Severity: highactive

Why it matters

Launching an A/B test without calculating required sample size means you have no principled stopping rule. Teams peeking at early results and declaring a winner at 200 contacts when 800 were needed inflate false positive rates from 5% to 25% or higher — a phenomenon called peeking bias. You ship subject lines, CTAs, or send times based on noise rather than signal. In iso-25010:2011 terms this is a functional-suitability failure: the experiment tooling exists but cannot reliably distinguish a real effect from random variance. The Campaign Orchestration & Sequencing Audit covers how these flawed signals propagate into branching decisions.

Severity rationale

High because experiments evaluated without a pre-calculated sample size routinely produce false positives, causing teams to deploy losing variants with statistical confidence that the system never actually earned.

Remediation

Implement a sample size calculator and require the field to be set before experiment launch. Block the launch action at the API layer until required_sample_size is populated:

function requiredSampleSize(
  baselineRate: number,       // e.g. 0.25 for 25% open rate
  minimumDetectableEffect: number, // e.g. 0.05 for +5pp lift
  alpha = 0.05,
  power = 0.80
): number {
  const p1 = baselineRate
  const p2 = baselineRate + minimumDetectableEffect
  const pBar = (p1 + p2) / 2
  const zAlpha = 1.96  // two-tailed, alpha=0.05
  const zBeta  = 0.842 // power=0.80
  const n = Math.pow(
    zAlpha * Math.sqrt(2 * pBar * (1 - pBar)) +
    zBeta  * Math.sqrt(p1 * (1 - p1) + p2 * (1 - p2)),
    2
  ) / Math.pow(p2 - p1, 2)
  return Math.ceil(n)
}

// Example: 25% baseline, detect +5pp lift → 768 contacts per variant
const n = requiredSampleSize(0.25, 0.05)

Store the result on the experiment record and add a pre-launch validation that rejects experiments where required_sample_size is null or zero.

Detection

ID: sample-size-calculation
Severity: high
What to look for: Look for evidence that required sample size is computed before experiments are launched. This could appear as: a utility function that calculates required sample size given a baseline rate, minimum detectable effect, significance level, and power; documentation or configuration fields on experiment records that include required_sample_size or minimum_detectable_effect; or a pre-launch checklist or validation that requires sample size to be set. The absence of any sample size field or pre-launch calculation logic is a failure.
Pass criteria: Experiment records or configuration include a pre-calculated required sample size. A utility or formula for computing it is present that accepts at least 3 inputs (baseline rate, minimum detectable effect, and significance level). Or an A/B testing library that handles power analysis internally (e.g., GrowthBook, Statsig) is configured with explicit minimum detectable effect settings. Count all experiment configurations and verify each includes a sample size field.
Fail criteria: No sample size calculation found anywhere. Experiments are launched and winners declared based on whichever variant is ahead at an arbitrary time. No minimum detectable effect or statistical power settings present.
Skip (N/A) when: The project does not run A/B tests.
Cross-reference: The Campaign Orchestration & Sequencing Audit evaluates whether sequence branching decisions are data-driven, which depends on statistically valid experiment results.
Detail on fail: Example: "No sample size calculation logic found — experiments appear to be evaluated at arbitrary time points" or "Experiment configuration has no required_sample_size or minimum_detectable_effect fields"

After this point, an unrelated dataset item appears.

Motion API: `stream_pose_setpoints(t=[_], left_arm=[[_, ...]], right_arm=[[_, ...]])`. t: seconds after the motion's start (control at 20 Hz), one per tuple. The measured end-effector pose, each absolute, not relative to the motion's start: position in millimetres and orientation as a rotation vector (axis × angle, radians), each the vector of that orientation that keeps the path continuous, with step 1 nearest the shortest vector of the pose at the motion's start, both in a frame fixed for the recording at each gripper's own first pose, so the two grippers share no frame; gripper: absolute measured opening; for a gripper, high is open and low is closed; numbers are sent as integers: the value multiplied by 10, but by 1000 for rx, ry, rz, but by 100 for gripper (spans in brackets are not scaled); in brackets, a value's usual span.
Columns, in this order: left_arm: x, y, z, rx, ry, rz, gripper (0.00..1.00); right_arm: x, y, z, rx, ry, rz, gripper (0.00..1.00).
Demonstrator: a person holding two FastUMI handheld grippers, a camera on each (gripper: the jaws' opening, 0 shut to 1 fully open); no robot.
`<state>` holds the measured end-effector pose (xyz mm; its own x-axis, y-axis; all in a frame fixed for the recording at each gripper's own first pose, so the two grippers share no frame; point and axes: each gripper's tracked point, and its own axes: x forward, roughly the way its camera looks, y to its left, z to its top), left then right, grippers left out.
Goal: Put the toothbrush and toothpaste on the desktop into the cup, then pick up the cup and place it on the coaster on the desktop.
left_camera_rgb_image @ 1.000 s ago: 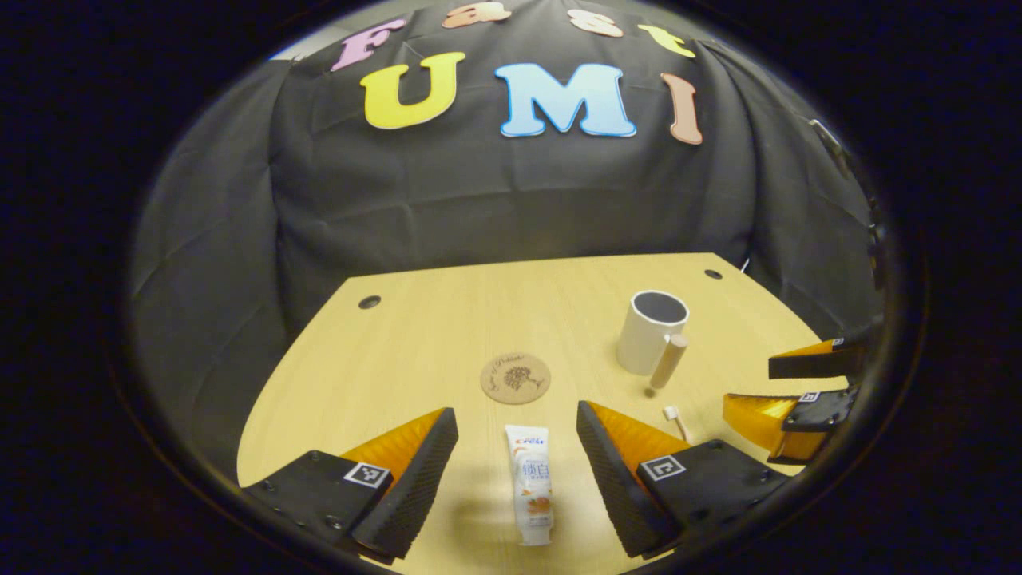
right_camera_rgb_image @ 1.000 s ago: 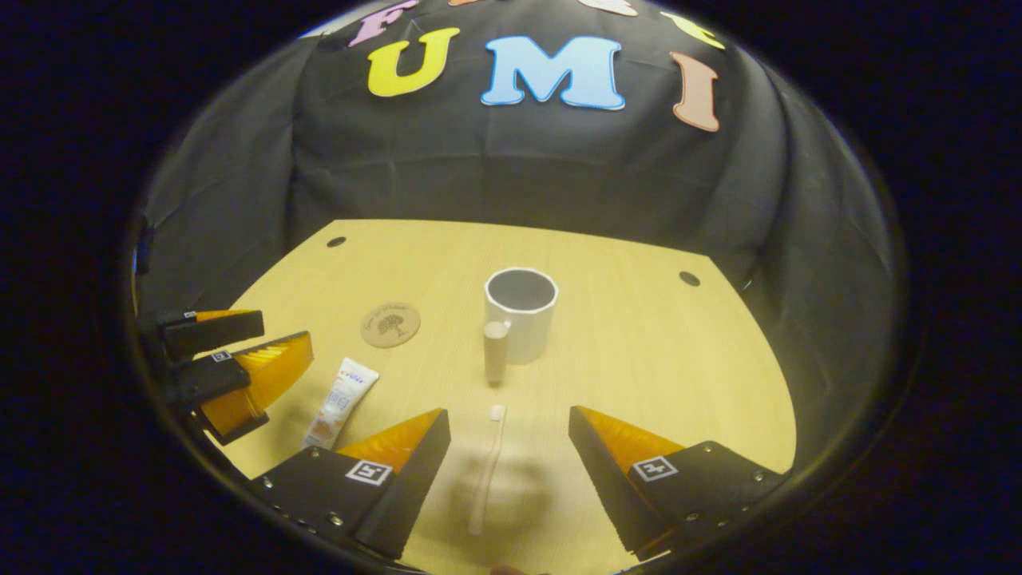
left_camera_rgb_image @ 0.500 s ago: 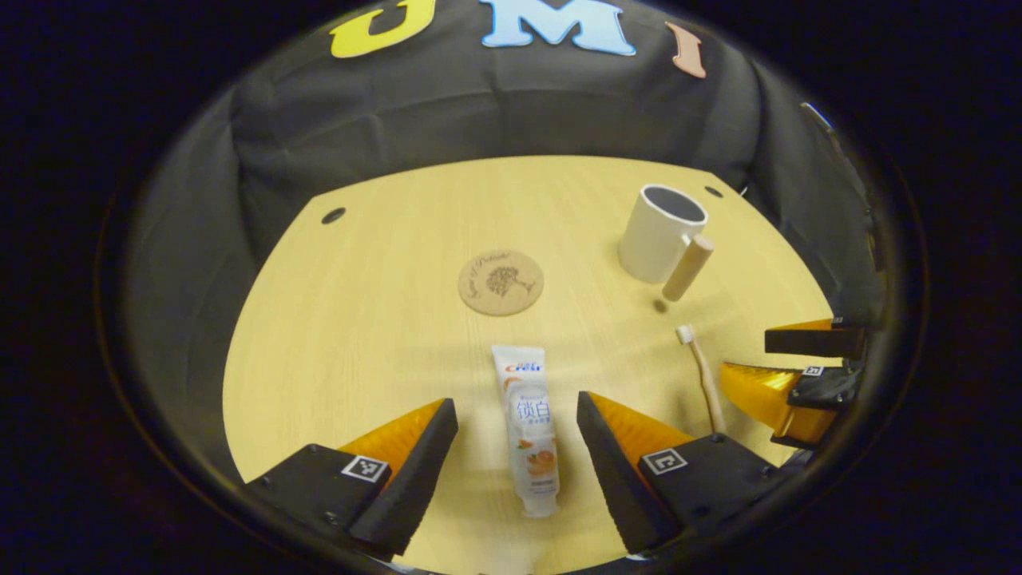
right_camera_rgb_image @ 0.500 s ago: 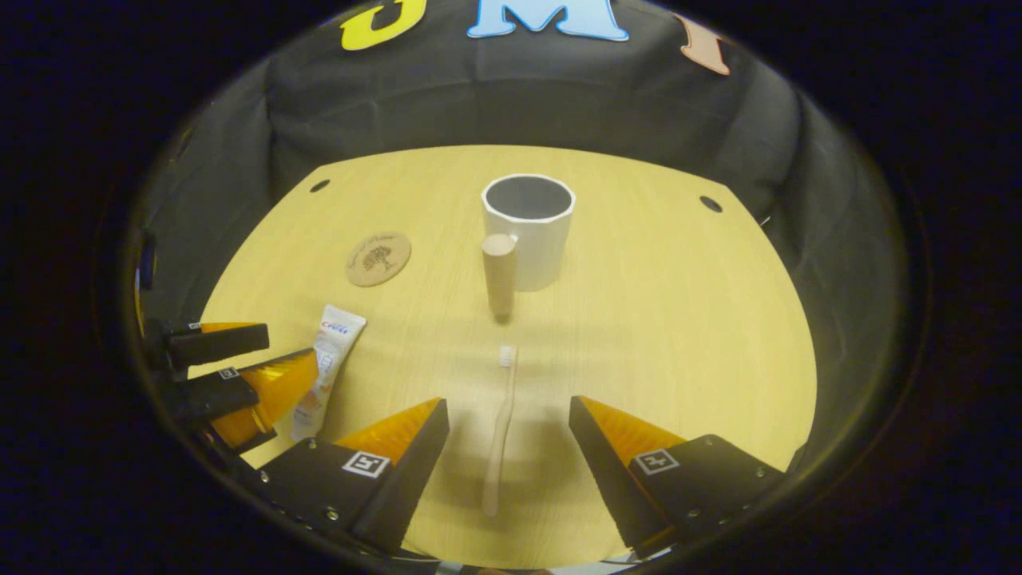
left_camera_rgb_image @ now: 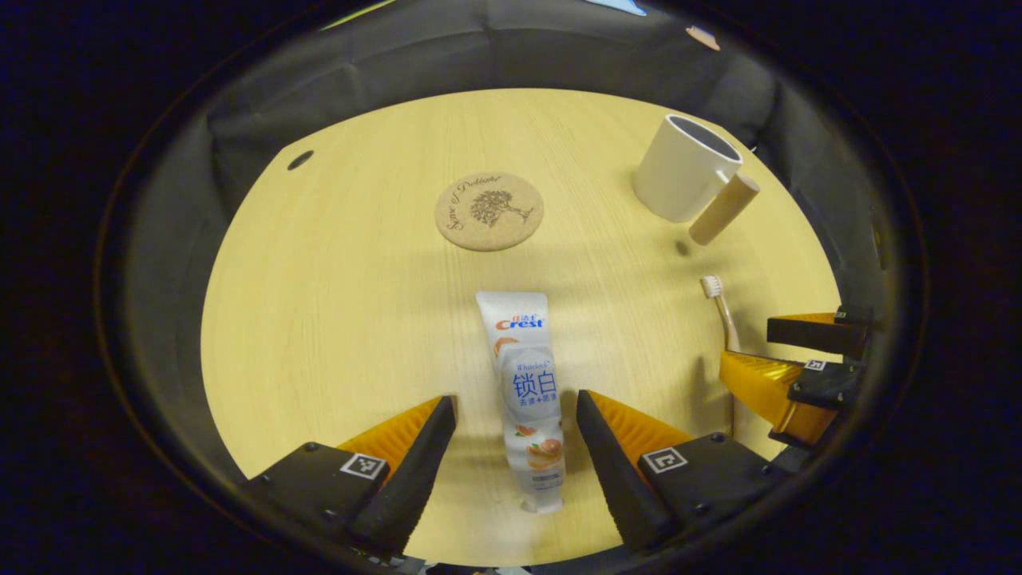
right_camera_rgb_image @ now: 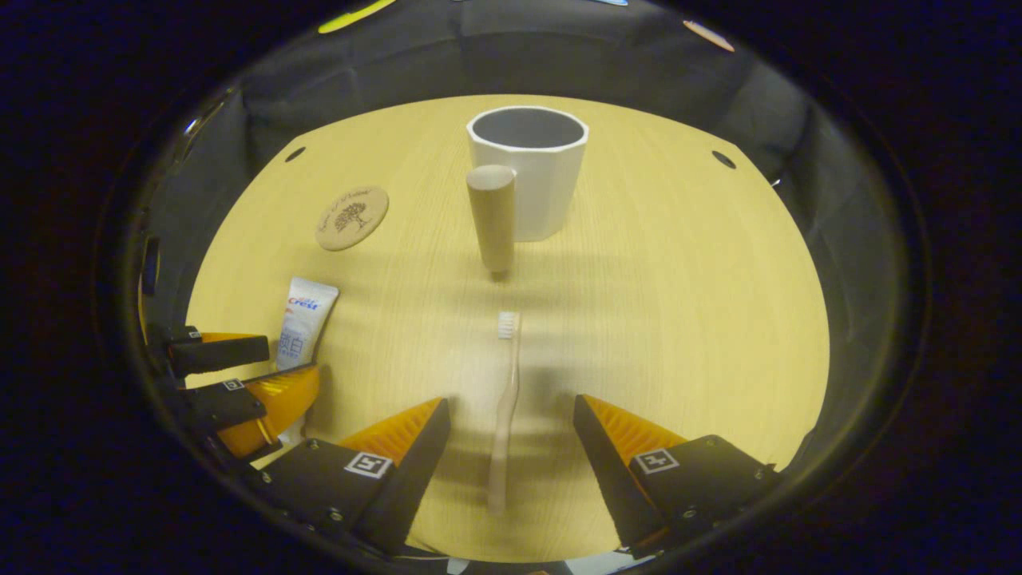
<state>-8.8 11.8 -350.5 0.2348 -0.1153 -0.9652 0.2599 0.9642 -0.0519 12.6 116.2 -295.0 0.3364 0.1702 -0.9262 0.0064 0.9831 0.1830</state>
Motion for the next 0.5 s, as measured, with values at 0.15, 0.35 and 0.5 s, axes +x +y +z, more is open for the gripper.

Remediation: Calculate required sample size before launching any experiment:

// Simple two-proportion z-test sample size calculator
function requiredSampleSize(
  baselineRate: number,       // e.g., 0.25 for 25% open rate
  minimumDetectableEffect: number, // e.g., 0.05 for +5pp lift
  alpha: number = 0.05,       // significance level (Type I error)
  power: number = 0.80        // statistical power (1 - Type II error)
): number {
  const p1 = baselineRate
  const p2 = baselineRate + minimumDetectableEffect
  const pBar = (p1 + p2) / 2

  // z-scores for alpha/2 and beta
  const zAlpha = 1.96  // for alpha=0.05, two-tailed
  const zBeta = 0.842  // for power=0.80

  const numerator = Math.pow(zAlpha * Math.sqrt(2 * pBar * (1 - pBar)) + zBeta * Math.sqrt(p1 * (1 - p1) + p2 * (1 - p2)), 2)
  const denominator = Math.pow(p2 - p1, 2)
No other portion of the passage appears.